Records to use START

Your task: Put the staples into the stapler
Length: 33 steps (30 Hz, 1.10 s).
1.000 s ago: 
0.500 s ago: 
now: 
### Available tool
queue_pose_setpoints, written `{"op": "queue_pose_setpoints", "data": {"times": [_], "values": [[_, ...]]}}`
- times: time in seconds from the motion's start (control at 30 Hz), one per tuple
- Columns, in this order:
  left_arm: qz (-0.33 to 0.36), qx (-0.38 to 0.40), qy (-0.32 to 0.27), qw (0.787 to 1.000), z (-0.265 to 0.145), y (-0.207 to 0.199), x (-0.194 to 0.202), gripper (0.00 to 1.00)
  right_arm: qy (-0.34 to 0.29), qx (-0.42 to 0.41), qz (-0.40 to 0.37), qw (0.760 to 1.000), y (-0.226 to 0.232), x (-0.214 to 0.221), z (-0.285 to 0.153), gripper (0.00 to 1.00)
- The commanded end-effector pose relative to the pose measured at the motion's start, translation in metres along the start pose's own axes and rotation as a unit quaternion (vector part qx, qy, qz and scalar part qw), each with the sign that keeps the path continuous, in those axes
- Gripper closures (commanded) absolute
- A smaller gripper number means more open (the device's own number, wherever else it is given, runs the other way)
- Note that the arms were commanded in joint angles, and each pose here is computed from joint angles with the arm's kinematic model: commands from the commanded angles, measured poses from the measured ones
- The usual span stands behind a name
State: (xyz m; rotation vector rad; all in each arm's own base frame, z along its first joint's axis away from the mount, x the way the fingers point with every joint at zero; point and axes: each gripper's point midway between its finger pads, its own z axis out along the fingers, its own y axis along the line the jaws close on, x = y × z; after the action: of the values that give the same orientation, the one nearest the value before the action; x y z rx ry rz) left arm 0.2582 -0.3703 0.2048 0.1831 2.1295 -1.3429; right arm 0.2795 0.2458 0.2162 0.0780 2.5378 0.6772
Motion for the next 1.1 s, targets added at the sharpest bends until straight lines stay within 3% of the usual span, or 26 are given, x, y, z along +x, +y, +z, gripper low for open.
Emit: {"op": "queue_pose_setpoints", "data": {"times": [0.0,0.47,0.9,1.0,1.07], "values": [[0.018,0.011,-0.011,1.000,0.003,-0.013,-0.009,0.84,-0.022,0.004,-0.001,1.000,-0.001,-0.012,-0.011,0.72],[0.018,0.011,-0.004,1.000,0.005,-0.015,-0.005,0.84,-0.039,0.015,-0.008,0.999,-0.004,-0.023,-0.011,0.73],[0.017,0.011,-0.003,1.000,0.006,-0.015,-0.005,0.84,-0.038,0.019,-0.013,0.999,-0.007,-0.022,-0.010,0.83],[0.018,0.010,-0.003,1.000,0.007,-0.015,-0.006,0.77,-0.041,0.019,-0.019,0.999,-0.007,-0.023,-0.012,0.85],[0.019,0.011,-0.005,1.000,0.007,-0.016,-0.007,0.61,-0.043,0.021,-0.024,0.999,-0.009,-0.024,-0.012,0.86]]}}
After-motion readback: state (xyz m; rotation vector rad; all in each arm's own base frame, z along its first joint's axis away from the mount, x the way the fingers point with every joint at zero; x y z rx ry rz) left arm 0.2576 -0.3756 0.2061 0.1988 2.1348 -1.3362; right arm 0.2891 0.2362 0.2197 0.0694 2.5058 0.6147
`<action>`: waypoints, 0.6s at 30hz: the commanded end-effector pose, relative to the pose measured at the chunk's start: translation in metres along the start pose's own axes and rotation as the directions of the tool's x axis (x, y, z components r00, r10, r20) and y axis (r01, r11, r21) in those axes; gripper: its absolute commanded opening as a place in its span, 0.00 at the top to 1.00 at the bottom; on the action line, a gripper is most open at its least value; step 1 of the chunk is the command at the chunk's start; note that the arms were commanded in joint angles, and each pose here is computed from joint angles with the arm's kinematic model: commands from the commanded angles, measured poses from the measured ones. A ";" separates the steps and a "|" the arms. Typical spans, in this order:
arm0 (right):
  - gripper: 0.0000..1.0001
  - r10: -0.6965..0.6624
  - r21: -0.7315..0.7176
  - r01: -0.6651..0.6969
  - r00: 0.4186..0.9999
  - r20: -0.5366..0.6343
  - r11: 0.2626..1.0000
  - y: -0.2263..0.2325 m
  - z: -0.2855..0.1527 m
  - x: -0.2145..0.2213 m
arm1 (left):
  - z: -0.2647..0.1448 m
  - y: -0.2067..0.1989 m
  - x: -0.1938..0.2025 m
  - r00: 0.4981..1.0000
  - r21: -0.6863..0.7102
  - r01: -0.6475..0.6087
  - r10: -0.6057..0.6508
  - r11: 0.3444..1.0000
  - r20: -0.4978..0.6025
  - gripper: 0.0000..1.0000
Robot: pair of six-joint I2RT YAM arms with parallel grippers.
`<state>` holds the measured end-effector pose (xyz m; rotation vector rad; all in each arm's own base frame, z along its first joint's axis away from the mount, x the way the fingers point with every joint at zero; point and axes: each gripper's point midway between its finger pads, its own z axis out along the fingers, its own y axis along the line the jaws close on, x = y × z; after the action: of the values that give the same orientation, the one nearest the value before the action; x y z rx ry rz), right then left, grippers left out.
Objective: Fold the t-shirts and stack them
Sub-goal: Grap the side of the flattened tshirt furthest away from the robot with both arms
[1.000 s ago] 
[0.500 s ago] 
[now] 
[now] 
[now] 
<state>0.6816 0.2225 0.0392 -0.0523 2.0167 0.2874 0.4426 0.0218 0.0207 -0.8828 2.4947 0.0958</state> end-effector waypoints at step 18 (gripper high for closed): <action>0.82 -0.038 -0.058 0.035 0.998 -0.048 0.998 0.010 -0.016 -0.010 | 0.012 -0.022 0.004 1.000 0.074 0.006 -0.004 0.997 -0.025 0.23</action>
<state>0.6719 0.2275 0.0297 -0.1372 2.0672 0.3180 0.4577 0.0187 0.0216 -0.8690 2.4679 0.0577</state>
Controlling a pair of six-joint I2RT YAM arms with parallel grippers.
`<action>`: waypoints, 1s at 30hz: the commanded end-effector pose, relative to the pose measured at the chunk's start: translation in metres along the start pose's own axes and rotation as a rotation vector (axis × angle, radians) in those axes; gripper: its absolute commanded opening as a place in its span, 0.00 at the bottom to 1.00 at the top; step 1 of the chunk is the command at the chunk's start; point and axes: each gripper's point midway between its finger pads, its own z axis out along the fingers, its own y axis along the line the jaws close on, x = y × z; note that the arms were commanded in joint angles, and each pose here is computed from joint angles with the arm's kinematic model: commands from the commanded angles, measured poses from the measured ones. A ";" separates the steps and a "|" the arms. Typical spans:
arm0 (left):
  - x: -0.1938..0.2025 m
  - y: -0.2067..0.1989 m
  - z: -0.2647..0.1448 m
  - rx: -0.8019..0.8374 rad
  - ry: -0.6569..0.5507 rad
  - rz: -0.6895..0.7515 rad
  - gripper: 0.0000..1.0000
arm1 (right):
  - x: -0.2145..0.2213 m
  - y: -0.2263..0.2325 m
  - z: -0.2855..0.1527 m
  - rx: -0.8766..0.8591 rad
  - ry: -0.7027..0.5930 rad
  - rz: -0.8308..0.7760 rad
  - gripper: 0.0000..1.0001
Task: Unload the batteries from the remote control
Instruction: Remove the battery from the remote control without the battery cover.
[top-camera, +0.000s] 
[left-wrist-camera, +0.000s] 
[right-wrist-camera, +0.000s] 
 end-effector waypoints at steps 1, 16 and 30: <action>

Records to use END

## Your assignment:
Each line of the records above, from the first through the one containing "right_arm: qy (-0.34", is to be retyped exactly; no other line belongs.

## Solution to this task:
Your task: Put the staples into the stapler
Length: 33 steps (30 Hz, 1.10 s).
1.000 s ago: 
0.500 s ago: 
now: 
### Available tool
queue_pose_setpoints, written `{"op": "queue_pose_setpoints", "data": {"times": [_], "values": [[_, ...]]}}`
- times: time in seconds from the motion's start (control at 30 Hz), one per tuple
- Columns, in this order:
  left_arm: qz (-0.33 to 0.36), qx (-0.38 to 0.40), qy (-0.32 to 0.27), qw (0.787 to 1.000), z (-0.265 to 0.145), y (-0.207 to 0.199), x (-0.194 to 0.202), gripper (0.00 to 1.00)
  right_arm: qy (-0.34 to 0.29), qx (-0.42 to 0.41), qz (-0.40 to 0.37), qw (0.760 to 1.000), y (-0.226 to 0.232), x (-0.214 to 0.221), z (-0.285 to 0.153), gripper (0.00 to 1.00)

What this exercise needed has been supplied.